DMO is a complex disease, and with the introduction of potent therapeutic agents we have seen dramatic results over the past decade. Although anti-VEGF therapies continue to evolve, the future holds tremendous promise for new novel therapies. Careful patient selection is key to optimising treatment outcomes as new pharmacologic drugs are added to our treatment armamentarium.

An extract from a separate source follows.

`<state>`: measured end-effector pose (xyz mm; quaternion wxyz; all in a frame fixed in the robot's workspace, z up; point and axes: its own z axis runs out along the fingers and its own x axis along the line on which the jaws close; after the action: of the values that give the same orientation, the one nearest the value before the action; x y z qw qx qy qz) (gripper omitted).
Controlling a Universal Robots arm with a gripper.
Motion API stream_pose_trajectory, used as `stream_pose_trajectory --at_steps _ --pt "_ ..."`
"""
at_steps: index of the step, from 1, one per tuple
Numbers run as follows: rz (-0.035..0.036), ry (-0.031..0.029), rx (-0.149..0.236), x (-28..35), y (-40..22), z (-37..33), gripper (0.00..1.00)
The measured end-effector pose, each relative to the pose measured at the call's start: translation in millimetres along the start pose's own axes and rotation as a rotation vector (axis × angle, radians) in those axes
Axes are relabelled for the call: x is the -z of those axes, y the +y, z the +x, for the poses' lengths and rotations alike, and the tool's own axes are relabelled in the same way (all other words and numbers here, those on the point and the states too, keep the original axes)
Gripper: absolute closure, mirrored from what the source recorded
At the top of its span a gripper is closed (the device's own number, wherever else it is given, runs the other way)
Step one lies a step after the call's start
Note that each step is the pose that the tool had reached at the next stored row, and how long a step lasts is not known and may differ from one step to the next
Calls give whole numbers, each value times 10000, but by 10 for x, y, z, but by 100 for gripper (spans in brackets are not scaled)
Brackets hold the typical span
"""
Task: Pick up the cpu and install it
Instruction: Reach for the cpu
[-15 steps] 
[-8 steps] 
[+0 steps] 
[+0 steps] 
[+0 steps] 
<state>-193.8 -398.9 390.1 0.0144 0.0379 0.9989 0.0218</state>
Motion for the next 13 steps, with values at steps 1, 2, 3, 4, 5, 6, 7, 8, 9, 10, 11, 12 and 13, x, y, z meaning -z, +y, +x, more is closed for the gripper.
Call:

A 75-year-old Caucasian female presented for ongoing treatment of DMO. After recent treatments with intravitreal bevacizumab, visual acuity was 20/400 OD and 20/200 OS. Funduscopic examination revealed non-proliferative diabetic retinopathy with DMO OU (Figure 1). OCT revealed persistent thickening OU (Figures 2 and 3). Aflibercept 2 mg was injected intravitreally OU. Upon follow-up, 2 months later, visual acuity had improved to 20/60-2 OD and 20/70+1 OS. Funduscopic examination revealed reduced thickening, with the OCT confirming the clinical findings (Figures 4 and 5). The patient received a repeat intravitreally injection of aflibercept to the left eye, with observation of the right eye.